“Let’s take Betty Sutton out of the House and put her back in the kitchen.”

That’s from the Republican Review, published by the Medina County (OH) Republican Party; Sutton is running for a third term in OH-13.

That’s a direct quote from a newsletter sent out by a county Republican party in Ohio, where Betty Sutton is running for a third term in the 13th CD. The county party chair admits sending it out, and is sorry if  (!) it offended anyone. The Republican candidate, Tom Ganley, apparently had a paid ad in the mailer, but there doesn’t seem to be any reason to think he knew about the “kitchen” remark. Sutton, naturally, is kicking up a fuss, and implying that Ganley had more responsibility that seems to be the case.

The mailer was supported by funds from a Republican multimillionaire challenger by the name of Tom Ganley who has decided he wants to take my place in Congress. Ganley placed a huge advertisement in the flier to build support for the campaign to – how did they put it – oh, yes, to get me “out of the House and back in the kitchen.”

In the absence of evidence that Ganley knew the offensive sentence was going to appear in the mailer,  it’s not fair to link it directly to him; candidates don’t control county party committees, and shouldn’t be held to account for those committees’ stupid pet tricks. Equivocation on that point doesn’t do Sutton’s campaign any credit.

But Ganley, having even unwittingly helped pay to send that garbage out, is now stuck. Obviously he doesn’t want to say that a county GOP chair is a witless misogynist, but that’s the case, and he absolutely has to say so, and in stronger terms than this:

“I don’t believe in stereotypes of any kind,” Ganley said in an e-mailed statement. “Clearly the words used were inappropriate, but with unemployment over 11 percent in Ohio we need to stick to the issues.”
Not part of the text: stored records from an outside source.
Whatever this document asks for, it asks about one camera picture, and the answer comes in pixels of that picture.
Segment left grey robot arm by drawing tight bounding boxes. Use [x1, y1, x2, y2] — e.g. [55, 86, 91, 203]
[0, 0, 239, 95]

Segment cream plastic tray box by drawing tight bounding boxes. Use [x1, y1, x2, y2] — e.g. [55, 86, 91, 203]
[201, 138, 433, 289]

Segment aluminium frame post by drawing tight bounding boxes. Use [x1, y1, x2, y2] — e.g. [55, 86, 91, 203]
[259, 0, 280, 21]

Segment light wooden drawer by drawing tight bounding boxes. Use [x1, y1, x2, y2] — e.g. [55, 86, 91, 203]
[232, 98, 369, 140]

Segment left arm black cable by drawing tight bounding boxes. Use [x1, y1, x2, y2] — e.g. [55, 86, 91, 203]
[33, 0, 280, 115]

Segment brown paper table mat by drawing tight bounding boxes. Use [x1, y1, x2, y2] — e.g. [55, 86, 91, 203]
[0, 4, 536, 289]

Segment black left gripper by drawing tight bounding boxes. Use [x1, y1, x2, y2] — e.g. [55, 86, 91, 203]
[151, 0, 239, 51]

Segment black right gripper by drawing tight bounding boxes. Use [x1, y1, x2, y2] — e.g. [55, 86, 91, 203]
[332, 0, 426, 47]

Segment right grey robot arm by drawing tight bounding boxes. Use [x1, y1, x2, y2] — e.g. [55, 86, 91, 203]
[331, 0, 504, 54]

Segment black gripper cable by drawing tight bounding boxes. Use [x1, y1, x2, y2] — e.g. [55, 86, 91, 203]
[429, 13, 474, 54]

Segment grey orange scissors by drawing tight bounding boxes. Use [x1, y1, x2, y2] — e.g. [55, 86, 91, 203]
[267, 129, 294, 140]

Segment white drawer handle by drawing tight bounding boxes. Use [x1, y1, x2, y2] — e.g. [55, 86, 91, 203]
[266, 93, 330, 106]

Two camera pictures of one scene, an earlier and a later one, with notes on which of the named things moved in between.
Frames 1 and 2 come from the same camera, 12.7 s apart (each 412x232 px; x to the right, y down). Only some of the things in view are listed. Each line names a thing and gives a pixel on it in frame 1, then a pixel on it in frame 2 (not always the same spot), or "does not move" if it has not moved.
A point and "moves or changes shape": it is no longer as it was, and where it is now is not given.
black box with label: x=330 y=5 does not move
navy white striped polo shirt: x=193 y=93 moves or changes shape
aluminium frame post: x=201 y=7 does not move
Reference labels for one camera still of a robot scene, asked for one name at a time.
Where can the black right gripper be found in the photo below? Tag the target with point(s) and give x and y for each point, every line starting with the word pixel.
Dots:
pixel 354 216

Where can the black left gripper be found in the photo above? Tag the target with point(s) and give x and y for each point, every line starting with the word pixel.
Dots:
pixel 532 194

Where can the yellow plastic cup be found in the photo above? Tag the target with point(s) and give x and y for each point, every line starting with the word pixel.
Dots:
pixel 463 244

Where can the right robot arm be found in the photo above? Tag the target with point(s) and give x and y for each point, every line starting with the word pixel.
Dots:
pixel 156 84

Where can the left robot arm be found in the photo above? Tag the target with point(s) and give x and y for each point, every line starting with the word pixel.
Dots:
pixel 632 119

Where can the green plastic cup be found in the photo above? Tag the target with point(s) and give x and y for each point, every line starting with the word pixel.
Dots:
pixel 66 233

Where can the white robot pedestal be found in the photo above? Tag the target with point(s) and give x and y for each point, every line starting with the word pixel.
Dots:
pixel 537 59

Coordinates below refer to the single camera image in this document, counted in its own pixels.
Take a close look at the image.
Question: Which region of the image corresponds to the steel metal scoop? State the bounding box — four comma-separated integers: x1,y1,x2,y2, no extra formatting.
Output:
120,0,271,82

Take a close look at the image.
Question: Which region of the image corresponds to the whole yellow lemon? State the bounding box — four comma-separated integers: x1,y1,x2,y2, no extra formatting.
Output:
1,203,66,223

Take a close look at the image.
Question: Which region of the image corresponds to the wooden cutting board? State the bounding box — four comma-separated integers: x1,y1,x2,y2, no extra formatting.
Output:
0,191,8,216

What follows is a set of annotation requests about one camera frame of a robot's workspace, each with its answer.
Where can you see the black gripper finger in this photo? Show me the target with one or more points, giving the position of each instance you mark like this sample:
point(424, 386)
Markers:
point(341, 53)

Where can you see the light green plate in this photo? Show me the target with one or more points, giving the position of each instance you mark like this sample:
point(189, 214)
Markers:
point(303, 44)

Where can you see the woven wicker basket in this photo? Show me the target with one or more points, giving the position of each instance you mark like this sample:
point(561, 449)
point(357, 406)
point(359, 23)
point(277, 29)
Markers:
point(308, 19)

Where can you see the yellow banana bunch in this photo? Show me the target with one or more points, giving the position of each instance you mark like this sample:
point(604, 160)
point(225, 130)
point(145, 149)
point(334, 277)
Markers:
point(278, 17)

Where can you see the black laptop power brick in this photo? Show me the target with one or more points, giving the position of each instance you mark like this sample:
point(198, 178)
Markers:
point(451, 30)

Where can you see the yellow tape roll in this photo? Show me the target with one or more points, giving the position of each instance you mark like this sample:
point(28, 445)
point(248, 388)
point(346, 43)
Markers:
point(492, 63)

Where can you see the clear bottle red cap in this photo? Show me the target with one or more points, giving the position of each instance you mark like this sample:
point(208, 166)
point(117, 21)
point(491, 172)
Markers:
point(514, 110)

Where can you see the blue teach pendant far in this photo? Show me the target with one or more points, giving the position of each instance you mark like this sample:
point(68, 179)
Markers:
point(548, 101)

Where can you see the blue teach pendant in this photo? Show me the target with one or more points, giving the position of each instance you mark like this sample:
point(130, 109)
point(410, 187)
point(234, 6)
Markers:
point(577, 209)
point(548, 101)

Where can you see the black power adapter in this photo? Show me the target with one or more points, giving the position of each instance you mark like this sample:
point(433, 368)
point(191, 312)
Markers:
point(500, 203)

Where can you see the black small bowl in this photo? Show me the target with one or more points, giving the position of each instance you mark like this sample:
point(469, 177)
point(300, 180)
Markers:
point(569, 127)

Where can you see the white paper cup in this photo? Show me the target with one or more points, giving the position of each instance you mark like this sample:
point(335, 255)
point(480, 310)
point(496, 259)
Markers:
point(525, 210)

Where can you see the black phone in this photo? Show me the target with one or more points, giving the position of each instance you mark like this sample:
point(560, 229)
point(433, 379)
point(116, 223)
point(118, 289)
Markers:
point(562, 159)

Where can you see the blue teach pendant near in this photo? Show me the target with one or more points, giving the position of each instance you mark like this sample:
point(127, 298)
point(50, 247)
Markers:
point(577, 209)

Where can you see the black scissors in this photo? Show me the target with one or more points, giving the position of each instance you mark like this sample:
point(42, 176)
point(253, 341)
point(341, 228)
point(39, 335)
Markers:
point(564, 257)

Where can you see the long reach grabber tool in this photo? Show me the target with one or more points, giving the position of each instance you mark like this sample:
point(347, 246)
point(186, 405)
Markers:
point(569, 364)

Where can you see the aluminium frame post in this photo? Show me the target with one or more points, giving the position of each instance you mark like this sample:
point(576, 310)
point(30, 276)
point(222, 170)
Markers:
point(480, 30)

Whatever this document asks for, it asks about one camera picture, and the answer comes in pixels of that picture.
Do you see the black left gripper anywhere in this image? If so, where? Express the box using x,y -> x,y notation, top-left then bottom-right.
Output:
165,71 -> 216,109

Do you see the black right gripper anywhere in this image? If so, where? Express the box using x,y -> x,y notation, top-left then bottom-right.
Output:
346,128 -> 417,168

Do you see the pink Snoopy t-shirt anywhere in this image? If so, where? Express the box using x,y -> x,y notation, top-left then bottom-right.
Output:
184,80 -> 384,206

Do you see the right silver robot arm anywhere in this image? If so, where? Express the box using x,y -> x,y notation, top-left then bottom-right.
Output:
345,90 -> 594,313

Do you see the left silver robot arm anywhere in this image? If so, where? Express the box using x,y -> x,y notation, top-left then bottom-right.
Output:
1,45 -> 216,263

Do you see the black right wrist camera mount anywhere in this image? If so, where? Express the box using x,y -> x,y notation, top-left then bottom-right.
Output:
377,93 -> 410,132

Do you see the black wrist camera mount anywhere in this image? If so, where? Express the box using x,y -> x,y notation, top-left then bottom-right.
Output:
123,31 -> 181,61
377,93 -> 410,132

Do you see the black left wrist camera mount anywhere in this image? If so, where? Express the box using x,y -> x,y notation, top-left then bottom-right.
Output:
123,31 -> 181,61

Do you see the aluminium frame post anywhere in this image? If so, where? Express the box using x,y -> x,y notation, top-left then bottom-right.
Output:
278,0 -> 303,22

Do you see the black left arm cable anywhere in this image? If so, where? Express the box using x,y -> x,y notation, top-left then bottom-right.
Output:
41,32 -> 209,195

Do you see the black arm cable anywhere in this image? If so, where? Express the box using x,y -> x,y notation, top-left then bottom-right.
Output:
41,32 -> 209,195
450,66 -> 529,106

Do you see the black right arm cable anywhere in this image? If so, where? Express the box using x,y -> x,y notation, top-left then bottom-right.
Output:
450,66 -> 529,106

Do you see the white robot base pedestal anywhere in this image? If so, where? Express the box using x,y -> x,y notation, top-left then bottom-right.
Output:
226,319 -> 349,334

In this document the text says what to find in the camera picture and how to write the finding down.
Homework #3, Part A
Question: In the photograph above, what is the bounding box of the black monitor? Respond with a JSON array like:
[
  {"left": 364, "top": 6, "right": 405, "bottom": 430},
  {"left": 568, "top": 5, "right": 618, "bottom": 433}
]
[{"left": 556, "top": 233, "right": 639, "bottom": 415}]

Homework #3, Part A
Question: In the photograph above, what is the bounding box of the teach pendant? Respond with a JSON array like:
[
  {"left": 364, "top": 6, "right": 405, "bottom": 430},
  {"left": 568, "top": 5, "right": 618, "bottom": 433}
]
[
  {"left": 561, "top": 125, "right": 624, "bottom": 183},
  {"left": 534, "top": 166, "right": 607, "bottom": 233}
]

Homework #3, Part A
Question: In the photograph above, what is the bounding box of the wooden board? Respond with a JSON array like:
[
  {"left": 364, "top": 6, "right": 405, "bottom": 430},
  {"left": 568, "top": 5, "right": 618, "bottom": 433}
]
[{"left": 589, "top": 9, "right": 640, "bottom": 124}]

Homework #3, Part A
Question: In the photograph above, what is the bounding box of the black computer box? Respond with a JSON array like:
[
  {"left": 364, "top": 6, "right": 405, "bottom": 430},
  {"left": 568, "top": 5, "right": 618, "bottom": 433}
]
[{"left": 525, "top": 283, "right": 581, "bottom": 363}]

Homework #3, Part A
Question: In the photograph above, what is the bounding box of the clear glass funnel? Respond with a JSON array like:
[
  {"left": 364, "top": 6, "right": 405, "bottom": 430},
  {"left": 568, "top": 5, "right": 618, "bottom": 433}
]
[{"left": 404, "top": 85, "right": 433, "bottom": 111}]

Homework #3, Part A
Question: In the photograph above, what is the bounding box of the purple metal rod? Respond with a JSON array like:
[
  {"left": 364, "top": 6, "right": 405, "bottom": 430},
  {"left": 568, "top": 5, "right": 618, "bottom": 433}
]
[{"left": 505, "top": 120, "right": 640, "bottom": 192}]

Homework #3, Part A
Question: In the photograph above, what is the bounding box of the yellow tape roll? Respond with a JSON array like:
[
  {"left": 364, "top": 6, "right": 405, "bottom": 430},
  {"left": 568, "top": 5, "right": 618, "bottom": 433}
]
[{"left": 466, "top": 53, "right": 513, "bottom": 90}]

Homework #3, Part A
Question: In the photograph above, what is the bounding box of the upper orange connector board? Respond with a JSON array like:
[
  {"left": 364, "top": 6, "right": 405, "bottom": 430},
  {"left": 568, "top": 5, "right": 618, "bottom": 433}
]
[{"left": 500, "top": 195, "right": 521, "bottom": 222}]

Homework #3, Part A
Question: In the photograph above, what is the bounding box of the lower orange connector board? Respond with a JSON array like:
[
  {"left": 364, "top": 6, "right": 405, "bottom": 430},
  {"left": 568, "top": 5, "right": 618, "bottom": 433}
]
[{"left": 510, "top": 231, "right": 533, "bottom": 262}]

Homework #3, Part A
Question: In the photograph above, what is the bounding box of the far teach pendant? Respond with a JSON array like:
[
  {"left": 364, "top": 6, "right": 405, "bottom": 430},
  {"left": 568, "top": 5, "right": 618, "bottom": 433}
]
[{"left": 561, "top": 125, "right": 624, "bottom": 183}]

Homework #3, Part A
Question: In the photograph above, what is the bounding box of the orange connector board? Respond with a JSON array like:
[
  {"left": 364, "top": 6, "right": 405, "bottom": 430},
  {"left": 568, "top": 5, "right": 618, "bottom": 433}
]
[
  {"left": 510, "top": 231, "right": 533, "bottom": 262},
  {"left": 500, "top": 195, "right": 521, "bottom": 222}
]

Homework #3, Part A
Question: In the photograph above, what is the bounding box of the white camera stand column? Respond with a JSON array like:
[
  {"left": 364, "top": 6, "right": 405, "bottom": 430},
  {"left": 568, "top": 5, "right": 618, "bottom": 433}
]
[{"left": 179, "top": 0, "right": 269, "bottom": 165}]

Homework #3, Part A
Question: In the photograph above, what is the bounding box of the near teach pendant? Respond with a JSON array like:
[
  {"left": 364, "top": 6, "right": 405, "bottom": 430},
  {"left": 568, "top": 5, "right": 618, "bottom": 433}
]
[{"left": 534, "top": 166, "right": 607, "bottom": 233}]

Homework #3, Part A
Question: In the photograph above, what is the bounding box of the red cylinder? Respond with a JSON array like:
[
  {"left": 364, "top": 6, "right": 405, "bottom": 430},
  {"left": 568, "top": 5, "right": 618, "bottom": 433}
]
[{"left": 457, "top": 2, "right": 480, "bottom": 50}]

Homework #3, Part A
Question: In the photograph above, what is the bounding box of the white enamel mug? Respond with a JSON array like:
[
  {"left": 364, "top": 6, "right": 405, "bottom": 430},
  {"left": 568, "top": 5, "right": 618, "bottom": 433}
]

“Inappropriate”?  Man, that’s harsh! And I’m sure all the women in OH-13 will be glad to know that misogyny is no longer one of the “issues.”

Author: Mark Kleiman

Professor of Public Policy at the NYU Marron Institute for Urban Management and editor of the Journal of Drug Policy Analysis. Teaches about the methods of policy analysis about drug abuse control and crime control policy, working out the implications of two principles: that swift and certain sanctions don't have to be severe to be effective, and that well-designed threats usually don't have to be carried out. Books: Drugs and Drug Policy: What Everyone Needs to Know (with Jonathan Caulkins and Angela Hawken) When Brute Force Fails: How to Have Less Crime and Less Punishment (Princeton, 2009; named one of the "books of the year" by The Economist Against Excess: Drug Policy for Results (Basic, 1993) Marijuana: Costs of Abuse, Costs of Control (Greenwood, 1989) UCLA Homepage Curriculum Vitae Contact: Markarkleiman-at-gmail.com

4 thoughts on ““Let’s take Betty Sutton out of the House and put her back in the kitchen.””

  1. So Ganley placed a huge ad in this Republican committee direct-mail flyer WITHOUT knowing what it was going to say? That seems terminally reckless — especially given the sort of loons that the Republican Party attracts nowadays. I think Ganley is screwed either way — either he didn't know what the flyer was going to say, and he is a reckless fool; or he DID know, and he is a clueless misogynist as well as a liar.

  2. But "Oops, I wasn't malevolent, I just didn't do due diligence" has been one of the most effective defenses of the past decade. It's to the point where a republican politician would be stupid to inform themselves fully.

  3. Mark,

    I agree with Diesel Kitty. If someone says, "We're going to send your flyer out with some other stuff," then surely you have a responsibility to ask about the "other stuff."

    You let Ganley off too easy.

  4. I have mixed feelings about this, mostly because I don't know all that much about the facts of the situation. If this county Republican party had a long track record of sending out inoffensive newsletters, then it would seem reasonable for Ganley to expect this to continue, and view the newsletter as a good way to reach committed Republicans in the county. Even if they had no track record at all, so long as they didn't have a bad track record then the newsletter might seem like a good tool for the purpose. After all, it's an official publication of the local Republican party, being sent to local Republicans – seems like a perfectly reasonable place to take out an ad.

    On the other hand, his response after the fact was absurd. He and his party has been disgraced by a person in a position of local authority. Saying it's unfortunate but not what you want to talk about is not a sufficient response.